Emotional Intelligence

Emotions can give us access to the deepest levels of consciousness or hold us locked in mindless reactivity. In a fit of rage, we only see a target for our anger. In depression, we can see either despair or deeply into our soul. In compassion, we can feel a loving connection extending beyond our limited personhood. Emotional intelligence allows us to be a participant in our emotional life, not merely a passenger.

Emotions shape our actions, desires, motivations, and very sense of reality. Emotions are not just feelings, they direct our conscious orientation, and changes in our emotional homeostasis are experienced as shifts in our state of mind. Emotional intelligence is the capacity to remain aware of this emotional impact on us while we are actually under the influence of our emotions. Having this ability helps us maintain perspective on the shifts in states of mind evoked by our emotions. For example, when we are angry we are in an anger reality, when we are sad we are in a depriving reality, when we are compassionate we are in a beneficent reality. Emotions shape our consciousness. Remaining aware of the power emotions helps us utilize our feelings to understand our circumstances and not to be controlled by them.

The first area of research in emotional intelligence focused on how we regulate our responses to basic emotions such as fear and anger. Research by Joseph Ledoux revealed how emotions can act as powerful triggers that overwhelm our thoughts and behaviors. Specifically, Ledoux’s research revealed that neuronal activity in the amygdala would automatically trigger anger in an individual unless there is a nearly instantaneous inhibiting influence generated in the frontal cortex. Daniel Goleman’s book, Emotional Intelligence, popularized this research and resulted in an emphasis on developing the ability to enhance the inhibiting influence of the neocortex. These valuable insights have subsequently evolved as research has expanded our understanding of the nature of emotions. We now know that emotions also act in sublet ways affecting our global states of mind. With this knowledge, we can expand our emotional intelligence beyond basic impulse control over our coarse emotional responses and develop the capacity to manage our general well-being.

Emotional intelligence helps us manage the impact emotions have on our motivation and reasoning. Emotions interacting with our motivations is where thinking, feeling and acting all come together. The foundation of emotional intelligence is understanding and accepting that no matter how rational we may think we are, when it comes to judgment and motivation, emotions are powerfully engaged in the process. With increased emotional intelligence, we can remain aware of the power emotions have over our motivations, as well as our needs and desires.

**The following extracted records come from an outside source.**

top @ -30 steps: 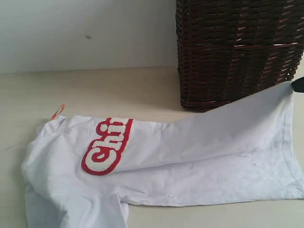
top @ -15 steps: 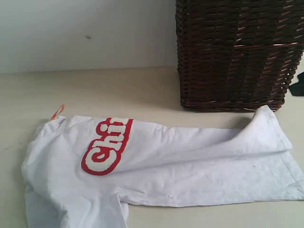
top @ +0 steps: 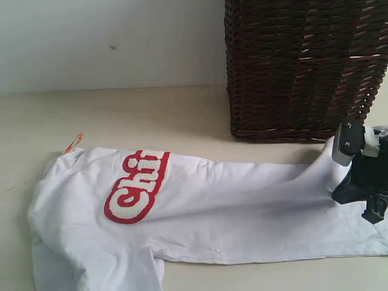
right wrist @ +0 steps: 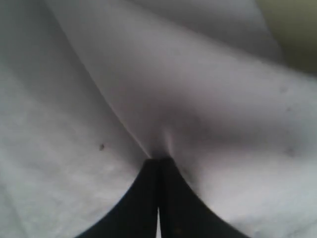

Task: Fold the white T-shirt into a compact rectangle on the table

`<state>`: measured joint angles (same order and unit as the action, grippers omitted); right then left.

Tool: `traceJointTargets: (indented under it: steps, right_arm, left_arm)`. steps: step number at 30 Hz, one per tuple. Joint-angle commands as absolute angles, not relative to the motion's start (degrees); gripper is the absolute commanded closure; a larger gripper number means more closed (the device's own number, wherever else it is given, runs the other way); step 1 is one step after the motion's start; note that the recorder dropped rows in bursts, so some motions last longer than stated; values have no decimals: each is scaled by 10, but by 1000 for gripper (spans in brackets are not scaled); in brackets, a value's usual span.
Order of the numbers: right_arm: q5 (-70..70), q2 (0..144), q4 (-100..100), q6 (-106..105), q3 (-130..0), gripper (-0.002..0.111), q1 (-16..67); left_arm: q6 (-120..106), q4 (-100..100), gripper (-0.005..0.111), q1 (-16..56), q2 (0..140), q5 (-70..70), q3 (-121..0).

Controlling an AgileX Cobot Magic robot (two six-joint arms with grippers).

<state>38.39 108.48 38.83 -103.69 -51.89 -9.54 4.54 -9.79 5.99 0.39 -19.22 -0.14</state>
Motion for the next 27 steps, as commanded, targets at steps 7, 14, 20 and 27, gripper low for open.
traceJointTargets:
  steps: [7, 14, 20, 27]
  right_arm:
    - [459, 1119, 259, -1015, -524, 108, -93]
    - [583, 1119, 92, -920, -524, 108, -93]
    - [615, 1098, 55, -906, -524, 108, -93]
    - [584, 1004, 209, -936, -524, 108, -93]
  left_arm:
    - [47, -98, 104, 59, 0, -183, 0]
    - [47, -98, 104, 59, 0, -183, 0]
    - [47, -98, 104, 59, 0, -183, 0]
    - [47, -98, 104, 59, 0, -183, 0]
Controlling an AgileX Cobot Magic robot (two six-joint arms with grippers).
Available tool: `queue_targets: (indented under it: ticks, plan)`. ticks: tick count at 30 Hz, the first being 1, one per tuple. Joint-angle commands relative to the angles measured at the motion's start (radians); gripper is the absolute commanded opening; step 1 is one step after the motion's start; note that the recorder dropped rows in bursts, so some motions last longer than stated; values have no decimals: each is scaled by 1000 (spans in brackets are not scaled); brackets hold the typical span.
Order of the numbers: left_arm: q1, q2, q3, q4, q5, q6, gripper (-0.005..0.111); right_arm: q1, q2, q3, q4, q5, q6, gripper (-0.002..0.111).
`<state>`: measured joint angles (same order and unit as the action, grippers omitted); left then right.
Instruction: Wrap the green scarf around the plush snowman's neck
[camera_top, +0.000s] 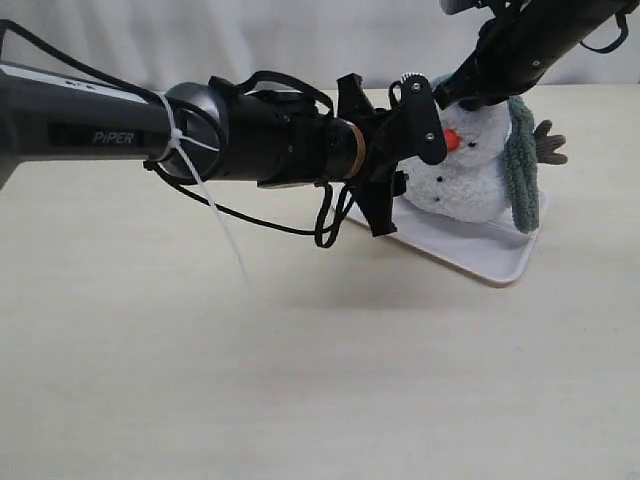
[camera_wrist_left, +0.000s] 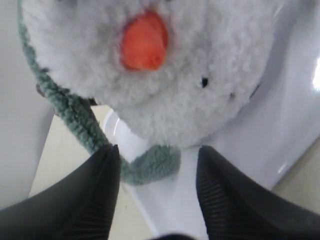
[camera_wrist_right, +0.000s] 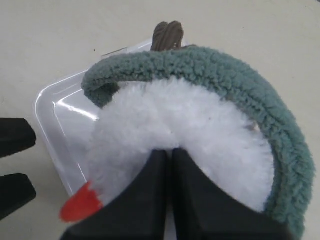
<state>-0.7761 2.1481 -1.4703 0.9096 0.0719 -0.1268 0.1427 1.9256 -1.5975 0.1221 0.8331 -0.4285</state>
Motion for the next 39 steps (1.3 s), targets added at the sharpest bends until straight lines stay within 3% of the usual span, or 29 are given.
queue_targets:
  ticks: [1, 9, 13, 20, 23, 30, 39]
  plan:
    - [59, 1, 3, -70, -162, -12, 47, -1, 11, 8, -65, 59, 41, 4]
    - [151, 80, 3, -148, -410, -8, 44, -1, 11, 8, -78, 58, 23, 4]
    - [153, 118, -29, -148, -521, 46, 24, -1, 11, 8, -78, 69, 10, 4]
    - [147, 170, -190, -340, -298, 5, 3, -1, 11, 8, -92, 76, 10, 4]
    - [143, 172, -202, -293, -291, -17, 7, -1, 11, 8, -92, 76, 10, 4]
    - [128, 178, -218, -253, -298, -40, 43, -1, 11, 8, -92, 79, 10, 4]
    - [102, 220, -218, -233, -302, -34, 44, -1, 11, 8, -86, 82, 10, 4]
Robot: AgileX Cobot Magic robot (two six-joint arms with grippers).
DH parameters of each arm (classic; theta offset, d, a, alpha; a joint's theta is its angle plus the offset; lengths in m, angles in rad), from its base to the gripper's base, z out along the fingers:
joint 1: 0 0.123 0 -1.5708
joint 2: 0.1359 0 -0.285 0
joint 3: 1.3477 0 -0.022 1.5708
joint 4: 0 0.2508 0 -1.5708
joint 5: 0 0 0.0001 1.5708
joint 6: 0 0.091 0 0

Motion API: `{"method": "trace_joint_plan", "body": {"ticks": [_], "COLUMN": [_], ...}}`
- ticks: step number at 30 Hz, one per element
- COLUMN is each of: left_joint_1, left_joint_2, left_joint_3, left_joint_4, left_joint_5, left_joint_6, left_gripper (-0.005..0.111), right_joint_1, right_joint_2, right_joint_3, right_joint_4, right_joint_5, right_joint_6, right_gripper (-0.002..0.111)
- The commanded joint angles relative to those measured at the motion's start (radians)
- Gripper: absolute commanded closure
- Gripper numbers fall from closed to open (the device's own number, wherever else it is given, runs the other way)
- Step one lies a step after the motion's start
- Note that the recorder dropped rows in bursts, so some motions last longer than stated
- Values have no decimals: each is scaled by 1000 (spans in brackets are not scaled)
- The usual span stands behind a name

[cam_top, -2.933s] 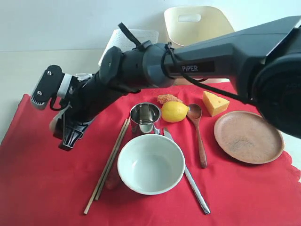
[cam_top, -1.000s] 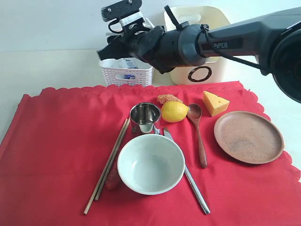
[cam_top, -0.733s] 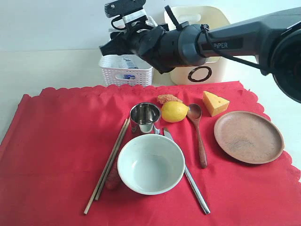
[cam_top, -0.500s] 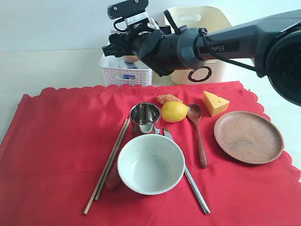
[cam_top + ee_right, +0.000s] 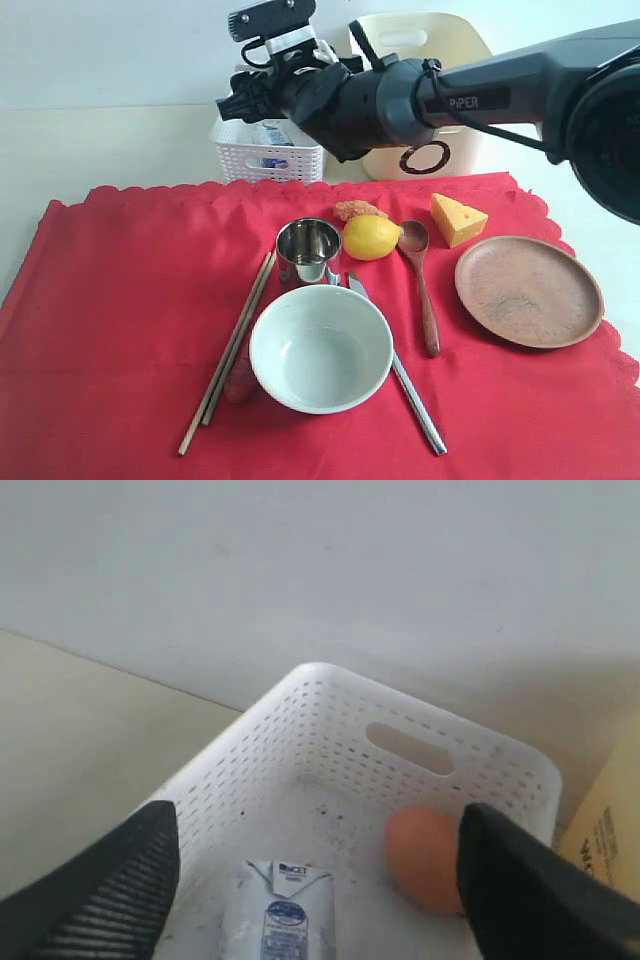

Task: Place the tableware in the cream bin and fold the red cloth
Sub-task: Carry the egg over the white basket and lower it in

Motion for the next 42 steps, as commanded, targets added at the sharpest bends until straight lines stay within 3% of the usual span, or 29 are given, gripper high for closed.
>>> {"method": "trace_joint_plan", "body": {"ticks": [1, 11, 16, 21, 33, 42], "left_joint_1": [-5, -5, -5, -5, -5, -5], "left_joint_2": [2, 2, 2, 2, 2, 2], "left_joint_3": [-3, -3, -3, -3, -3, -3], "left_joint_4": [2, 2, 2, 2, 2, 2], "left_joint_5": [-10, -10, -10, -10, -10, -10], "left_joint_6": [-6, -6, -6, -6, -6, -6], "left_gripper": [107, 107, 107, 107, 107, 107], "right_joint_1": [-4, -4, -4, -4, -4, -87], "right_joint_2": [-57, -195, -260, -312, -375, -373], "right_joint_3": [-5, -5, -5, -5, -5, 9], "right_joint_4": [-3, -21, -201, -397, -1116, -1156], "right_joint_5": [85, 395, 627, 780, 1120, 1239], "right_joint_6": [-2, -88, -97, 64, 626, 675], "right_gripper": [40, 48, 51, 54, 63, 87]}}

Emotions and actionable beliefs are closely related, and tied to complex, motivational patterns. Emotionally-fueled beliefs profoundly affect our judgment and can be highly motivating. Emotional intelligence is the capacity to reflect on the actionable, emotionally-charged belief in the context of other competing belief systems. Without emotional intelligence, we are often unable to have a perspective on any competing belief systems.

Understanding the nature of the link between thinking and action has long been a focus of philosophy and psychology. Philosophers have struggled for millennia to understand how our passions and our thinking determine our action in the world. David Hume, in the seventeenth century, concluded that only our passions could evoke action in the world. Contemporary neuropsychological research has generally supported the view that feelings, not reason, fuel our action in the world. Although we may think we are acting based on rational analysis, emotions appear to underlie all actionable belief, perhaps subtle, but emotional nonetheless. Although we may feel we are merely asserting an objectively-true fact, our passion to push, fight, argue, persuade, as well as our inability to listen to a conflicting perspective, is the result of the emotions that shape all our actions in the world. The passion we feel when called to act on a fact we believe to be urgent or pressing is an emotional event, regardless of any objective veracity of the fact. Whether we are pursuing a passionate belief or a subtle preference we are being emotionally driven. The power of emotions to motivate us is more apparent when the emotions are strong; however, this difference is one of degree, a gradation of subjective experience.

Complex emotions are often experienced as beliefs or moral truths. Our beliefs and values, as well as moral judgments, are impacted by our emotions. Emotions are the foundation of our moral judgments and actions in the world. Just as simple feelings clearly evoke action in the world, complex moral judgments also call for action in the world. The linkage between emotions and thinking is the hallmark of motivation and judgment and is the same combination behind our actions based on our moral judgments.

Through our appreciation of the link between emotions, motivation, and moral judgment, we can develop Moral Intelligence in order to guide us to action in the world. By working to integrate our capacities for feelings, action, and judgment, we can develop purpose and ultimately flourish.